Genetic engineering continues not to be allowed in the EU, but random mutagenesis is.
Despite revolutionising agriculture, genetic engineering is not allowed in the European Union. I have laid out the problem with this EU legislation in other blog posts on this website. In this article, I want to explain the blatant inconsistency of allowing random mutagenesis when genetic engineering remains illegal.
Conventional plant-breeding technologies include random mutagenesis. In the 20th century, plant-breeders significantly increased the number of naturally occurring mutations by inducing it through chemicals and radiation, achieving changes in the genome that aren’t directed or which outcome is not certain.
Robert Hollingworth, professor emeritus of the Michigan State University (MSU) Department of Entomology and Institute for Integrative Toxicology has described the process as follows:
“More crops than you would imagine, in the supermarket today, were actually bred by mutagenesis. That is either treating the seeds with mutation-causing chemicals or blasting them with radiation. Ruby Red Grapefruit is an example and some of the barley strains that are used, even to produce organic beer, were produced in this way. It is quite common.

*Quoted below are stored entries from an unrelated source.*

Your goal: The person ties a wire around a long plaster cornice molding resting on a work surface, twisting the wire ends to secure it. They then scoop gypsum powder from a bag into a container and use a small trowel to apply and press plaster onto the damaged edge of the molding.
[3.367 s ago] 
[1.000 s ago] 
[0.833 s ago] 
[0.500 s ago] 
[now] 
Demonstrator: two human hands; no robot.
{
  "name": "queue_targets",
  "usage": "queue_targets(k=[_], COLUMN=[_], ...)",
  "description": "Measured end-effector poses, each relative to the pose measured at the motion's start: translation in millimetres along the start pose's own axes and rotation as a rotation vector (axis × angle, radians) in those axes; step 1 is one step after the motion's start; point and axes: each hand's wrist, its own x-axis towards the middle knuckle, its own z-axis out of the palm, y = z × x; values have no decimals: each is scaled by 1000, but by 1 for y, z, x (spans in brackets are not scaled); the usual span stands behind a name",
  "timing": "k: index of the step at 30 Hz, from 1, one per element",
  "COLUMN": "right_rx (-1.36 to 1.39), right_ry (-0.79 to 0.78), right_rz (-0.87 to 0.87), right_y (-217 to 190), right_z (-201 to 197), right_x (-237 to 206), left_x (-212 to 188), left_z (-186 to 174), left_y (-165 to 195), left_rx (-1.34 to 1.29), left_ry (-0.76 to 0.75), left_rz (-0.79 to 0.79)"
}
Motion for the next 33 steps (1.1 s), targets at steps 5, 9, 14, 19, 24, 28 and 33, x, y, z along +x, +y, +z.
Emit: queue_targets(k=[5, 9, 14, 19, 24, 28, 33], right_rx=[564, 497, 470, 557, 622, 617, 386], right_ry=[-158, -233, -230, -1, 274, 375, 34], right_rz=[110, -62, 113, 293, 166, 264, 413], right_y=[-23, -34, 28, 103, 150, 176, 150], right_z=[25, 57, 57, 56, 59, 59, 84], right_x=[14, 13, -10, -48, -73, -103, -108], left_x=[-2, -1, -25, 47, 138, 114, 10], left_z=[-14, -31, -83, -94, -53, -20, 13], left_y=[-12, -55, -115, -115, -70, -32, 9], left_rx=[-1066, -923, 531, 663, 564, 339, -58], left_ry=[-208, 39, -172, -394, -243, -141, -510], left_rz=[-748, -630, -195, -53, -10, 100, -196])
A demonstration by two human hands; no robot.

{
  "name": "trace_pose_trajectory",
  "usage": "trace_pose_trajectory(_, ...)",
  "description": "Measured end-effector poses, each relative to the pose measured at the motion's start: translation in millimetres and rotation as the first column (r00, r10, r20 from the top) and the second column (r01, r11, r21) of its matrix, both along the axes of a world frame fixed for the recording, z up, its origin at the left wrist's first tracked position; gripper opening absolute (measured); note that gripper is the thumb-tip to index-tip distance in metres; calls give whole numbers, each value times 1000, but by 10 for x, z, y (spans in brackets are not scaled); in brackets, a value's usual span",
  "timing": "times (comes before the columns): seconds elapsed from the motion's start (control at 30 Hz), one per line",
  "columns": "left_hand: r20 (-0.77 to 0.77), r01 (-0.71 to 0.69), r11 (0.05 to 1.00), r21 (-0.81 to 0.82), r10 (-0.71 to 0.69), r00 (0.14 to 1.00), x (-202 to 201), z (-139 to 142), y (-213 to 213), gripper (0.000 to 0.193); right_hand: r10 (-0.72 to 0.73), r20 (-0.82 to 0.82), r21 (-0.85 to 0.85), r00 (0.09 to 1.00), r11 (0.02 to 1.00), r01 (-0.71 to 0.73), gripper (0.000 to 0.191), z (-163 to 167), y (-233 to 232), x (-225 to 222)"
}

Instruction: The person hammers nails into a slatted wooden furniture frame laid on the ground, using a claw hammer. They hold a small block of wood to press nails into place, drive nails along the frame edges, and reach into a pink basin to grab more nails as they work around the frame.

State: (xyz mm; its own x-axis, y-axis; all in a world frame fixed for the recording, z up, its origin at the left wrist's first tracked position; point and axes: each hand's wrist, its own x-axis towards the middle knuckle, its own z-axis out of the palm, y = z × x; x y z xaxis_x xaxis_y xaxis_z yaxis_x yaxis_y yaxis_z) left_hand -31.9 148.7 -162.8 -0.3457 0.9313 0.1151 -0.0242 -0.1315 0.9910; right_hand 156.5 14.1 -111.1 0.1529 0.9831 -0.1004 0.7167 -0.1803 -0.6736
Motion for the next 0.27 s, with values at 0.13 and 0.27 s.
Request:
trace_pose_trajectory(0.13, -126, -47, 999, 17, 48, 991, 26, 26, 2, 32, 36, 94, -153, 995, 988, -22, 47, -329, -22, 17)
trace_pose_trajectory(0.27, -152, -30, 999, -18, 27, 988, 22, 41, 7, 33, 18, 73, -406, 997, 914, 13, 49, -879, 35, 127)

With mutagenesis, often the majority of things that happened were bad and so they would get thrown away, but once in a while something that was positive, like having no seeds or being shorter and therefore easier to harvest resulted and those were eventually released on the market, and without anybody asking a question.”
In essence, GMOs, and in an even more direct way, gene-editing, are precise methods, while existing mutagenesis is imprecise. A coherent application of precautionary food safety policy would prioritise genetic engineering over random mutagenesis.

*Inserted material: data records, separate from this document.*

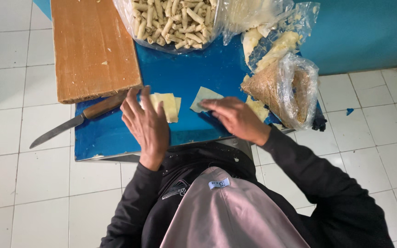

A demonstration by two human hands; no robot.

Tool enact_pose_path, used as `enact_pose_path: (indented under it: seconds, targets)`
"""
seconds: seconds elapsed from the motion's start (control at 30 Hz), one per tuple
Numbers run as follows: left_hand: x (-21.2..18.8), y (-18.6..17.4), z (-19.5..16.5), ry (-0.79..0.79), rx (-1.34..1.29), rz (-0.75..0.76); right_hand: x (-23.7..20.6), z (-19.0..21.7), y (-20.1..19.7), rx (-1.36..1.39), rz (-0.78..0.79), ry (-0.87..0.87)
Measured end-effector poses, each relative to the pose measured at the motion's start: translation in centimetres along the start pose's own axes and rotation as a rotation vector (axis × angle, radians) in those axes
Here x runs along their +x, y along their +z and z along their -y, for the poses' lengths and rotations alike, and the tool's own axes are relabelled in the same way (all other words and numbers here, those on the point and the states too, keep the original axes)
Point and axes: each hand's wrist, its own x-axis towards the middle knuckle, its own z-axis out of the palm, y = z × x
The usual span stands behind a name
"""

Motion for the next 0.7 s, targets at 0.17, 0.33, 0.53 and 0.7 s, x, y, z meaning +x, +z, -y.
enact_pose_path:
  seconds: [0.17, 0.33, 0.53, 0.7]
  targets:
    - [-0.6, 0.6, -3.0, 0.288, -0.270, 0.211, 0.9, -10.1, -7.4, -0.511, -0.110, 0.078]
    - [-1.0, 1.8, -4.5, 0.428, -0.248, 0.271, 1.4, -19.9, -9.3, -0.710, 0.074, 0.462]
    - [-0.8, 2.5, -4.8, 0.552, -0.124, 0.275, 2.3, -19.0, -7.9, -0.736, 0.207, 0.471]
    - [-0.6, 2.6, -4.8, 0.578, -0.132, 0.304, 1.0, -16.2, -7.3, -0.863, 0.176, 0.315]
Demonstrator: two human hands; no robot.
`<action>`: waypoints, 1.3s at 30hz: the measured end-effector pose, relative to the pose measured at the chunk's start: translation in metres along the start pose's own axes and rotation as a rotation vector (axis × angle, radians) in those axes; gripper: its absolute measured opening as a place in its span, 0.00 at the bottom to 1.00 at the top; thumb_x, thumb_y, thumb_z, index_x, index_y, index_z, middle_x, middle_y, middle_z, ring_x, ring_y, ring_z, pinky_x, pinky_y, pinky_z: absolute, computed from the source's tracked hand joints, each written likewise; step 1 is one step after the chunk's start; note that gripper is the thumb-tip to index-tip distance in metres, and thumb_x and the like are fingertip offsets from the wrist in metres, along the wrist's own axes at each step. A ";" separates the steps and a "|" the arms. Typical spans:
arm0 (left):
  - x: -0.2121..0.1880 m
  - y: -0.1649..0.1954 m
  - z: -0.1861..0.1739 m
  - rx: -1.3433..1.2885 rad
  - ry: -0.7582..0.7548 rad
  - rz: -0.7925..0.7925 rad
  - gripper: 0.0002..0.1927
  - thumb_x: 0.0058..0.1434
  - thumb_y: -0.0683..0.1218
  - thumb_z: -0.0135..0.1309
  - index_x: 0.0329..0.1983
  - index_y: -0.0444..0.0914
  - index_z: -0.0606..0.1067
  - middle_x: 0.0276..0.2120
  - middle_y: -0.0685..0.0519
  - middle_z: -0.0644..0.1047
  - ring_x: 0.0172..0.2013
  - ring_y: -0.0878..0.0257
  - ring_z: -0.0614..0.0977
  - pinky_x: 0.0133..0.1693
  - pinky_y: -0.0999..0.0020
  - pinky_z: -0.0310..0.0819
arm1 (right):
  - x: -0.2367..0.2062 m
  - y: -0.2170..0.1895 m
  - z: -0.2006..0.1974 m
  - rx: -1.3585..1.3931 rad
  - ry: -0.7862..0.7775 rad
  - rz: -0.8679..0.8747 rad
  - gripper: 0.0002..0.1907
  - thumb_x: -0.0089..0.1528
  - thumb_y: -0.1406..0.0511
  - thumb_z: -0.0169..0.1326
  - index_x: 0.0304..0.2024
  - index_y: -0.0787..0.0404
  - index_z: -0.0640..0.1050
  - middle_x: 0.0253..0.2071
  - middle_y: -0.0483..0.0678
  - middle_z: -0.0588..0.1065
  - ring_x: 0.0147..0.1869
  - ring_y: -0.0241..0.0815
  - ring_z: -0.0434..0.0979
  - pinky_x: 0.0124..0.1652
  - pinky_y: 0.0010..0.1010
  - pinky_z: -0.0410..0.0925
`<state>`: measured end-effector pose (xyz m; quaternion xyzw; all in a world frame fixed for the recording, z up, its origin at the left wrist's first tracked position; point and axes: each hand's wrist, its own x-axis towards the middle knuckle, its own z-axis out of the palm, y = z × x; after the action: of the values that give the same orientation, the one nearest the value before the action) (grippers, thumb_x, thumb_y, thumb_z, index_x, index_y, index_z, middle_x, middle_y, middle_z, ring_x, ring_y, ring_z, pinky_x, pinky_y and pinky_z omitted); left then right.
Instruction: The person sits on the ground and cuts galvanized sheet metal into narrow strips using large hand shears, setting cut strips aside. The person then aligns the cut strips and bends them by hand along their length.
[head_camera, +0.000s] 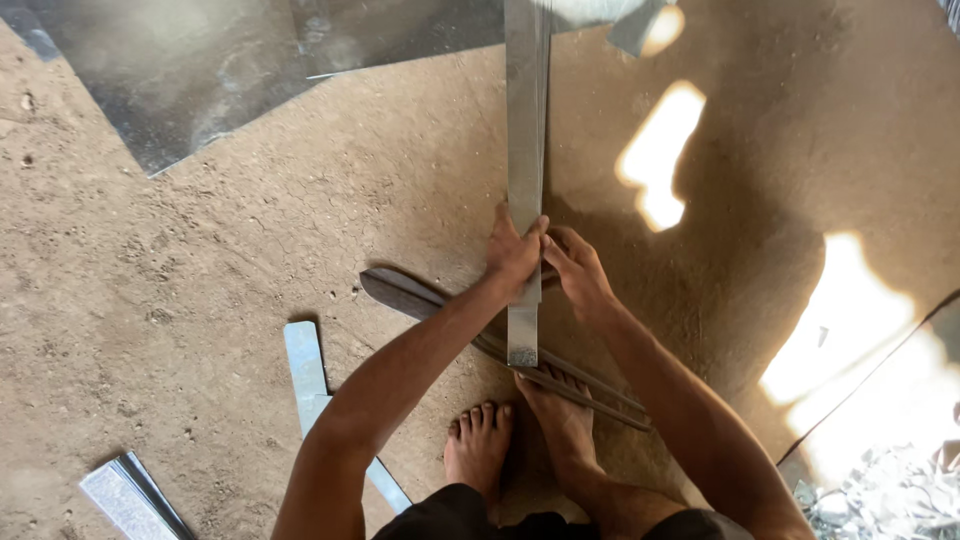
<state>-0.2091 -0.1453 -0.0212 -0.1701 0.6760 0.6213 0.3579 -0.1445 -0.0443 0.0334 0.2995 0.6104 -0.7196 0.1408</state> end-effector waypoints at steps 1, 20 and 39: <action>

A list of thousands of mutant varieties created through radiation is available on the website of the International Atomic Energy Agency, making publicly accessible information. However, despite being publicly available, it most certainly isn’t public knowledge, comparable to the way many consumers believe that organic food production does not involve pesticides. If food products were to be labelled with a “product created through radiation”, could we expect a reasoned conversation about the pros and cons of this method, or rather a complete rejection of these products from the start? The answer is intuitive. This is not an attempt to discredit random mutagenesis as a plant-breeding technology, nor make a wider claim about mandatory labelling, yet it does open this question: having considerably more certainty over the effects produced by genetic engineering than for those effects created by random mutagenesis, why are mandatory GMO labels a more attractive political option?
Furthermore, the inconsistencies of public discourse have made their way into legislation at the European Union level. The directive on the use of GMOs (addressed in the next chapter) excludes random mutagenesis, as the European Court of Justice has confirmed: “The Court states, however, that it is apparent from the GMO Directive that it does not apply to organisms obtained by means of certain mutagenesis techniques, namely those which have conventionally been used in a number of applications and have a long safety record.”

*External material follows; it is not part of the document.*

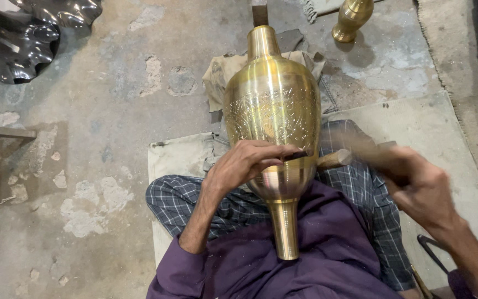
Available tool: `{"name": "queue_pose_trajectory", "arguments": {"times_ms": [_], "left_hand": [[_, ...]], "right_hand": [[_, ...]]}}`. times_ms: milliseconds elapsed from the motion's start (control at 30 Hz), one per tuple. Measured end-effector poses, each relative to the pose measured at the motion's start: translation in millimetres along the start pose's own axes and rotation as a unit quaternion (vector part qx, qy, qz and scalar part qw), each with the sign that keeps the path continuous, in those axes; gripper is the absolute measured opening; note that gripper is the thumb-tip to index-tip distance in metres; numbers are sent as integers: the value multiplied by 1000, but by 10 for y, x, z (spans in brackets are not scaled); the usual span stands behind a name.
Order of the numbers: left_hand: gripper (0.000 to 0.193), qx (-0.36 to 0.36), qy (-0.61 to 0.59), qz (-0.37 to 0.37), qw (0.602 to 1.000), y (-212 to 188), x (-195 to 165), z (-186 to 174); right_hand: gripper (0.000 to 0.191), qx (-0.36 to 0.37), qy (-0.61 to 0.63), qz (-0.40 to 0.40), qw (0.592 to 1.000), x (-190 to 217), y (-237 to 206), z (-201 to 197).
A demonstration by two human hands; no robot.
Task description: The person sits cross-legged on the floor with a large brass vase braced between their feet and engraves a decorative pattern into its surface. They hold a small chisel against the brass with one hand and repeatedly strike it with a wooden mallet held in the other hand, repositioning the chisel across the vase body as they work.
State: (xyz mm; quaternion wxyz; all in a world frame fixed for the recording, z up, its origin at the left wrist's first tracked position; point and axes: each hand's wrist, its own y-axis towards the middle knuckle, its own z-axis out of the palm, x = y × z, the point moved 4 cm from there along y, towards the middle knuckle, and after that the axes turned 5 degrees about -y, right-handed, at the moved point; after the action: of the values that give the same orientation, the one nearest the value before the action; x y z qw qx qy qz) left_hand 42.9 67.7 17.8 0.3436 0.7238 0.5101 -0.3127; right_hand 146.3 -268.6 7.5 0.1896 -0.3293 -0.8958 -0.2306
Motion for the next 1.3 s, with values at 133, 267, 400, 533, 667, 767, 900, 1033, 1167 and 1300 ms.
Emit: {"name": "queue_pose_trajectory", "arguments": {"times_ms": [133,267,400,533,667,767,900,1033,1167,1300], "left_hand": [[50,24,18,-7,1000,21,-78,-21],[50,13,36,0,999,30,-136,-54],[51,17,52,-5,998,15,-87,-17],[51,15,55,-7,998,-79,18,41],[43,-198,-41,-3,979,-255,85,-68],[45,-294,-127,-71,945,-291,159,-47],[58,-336,-198,-125,912,-266,147,13],[64,-347,-218,-121,904,-128,85,36],[65,-321,-159,-121,926,-47,19,25],[57,-329,-155,-116,924,4,-12,24]], "right_hand": [[27,-94,-48,16,994,-33,-56,81],[31,-78,-55,24,995,-65,-167,203],[37,-127,32,55,990,-96,-236,194],[45,-35,-135,58,989,-15,-175,199],[41,-57,-49,128,989,35,-154,98],[44,-70,181,134,972,11,-187,148],[38,29,274,118,954,-130,-223,480],[26,105,258,143,950,-271,-227,799],[38,129,234,328,906,-446,-224,681],[64,22,260,122,958,-258,155,218]]}}
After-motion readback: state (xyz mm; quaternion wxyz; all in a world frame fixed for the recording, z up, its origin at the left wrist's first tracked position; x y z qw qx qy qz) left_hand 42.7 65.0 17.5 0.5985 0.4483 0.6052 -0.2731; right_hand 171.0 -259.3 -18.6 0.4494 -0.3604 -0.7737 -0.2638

This is inconsistent with the scientific understanding of these procedures. In fact, human-induced transgenesis has a long safety record, while the results of random mutagenesis are, as previously explained, volatile.
The European Union needs to review its approach to the precautionary principle. What we currently see is that innovative solutions are reprimanded, while old and more problematic one is held up, because they confirm the biases of some in the EU.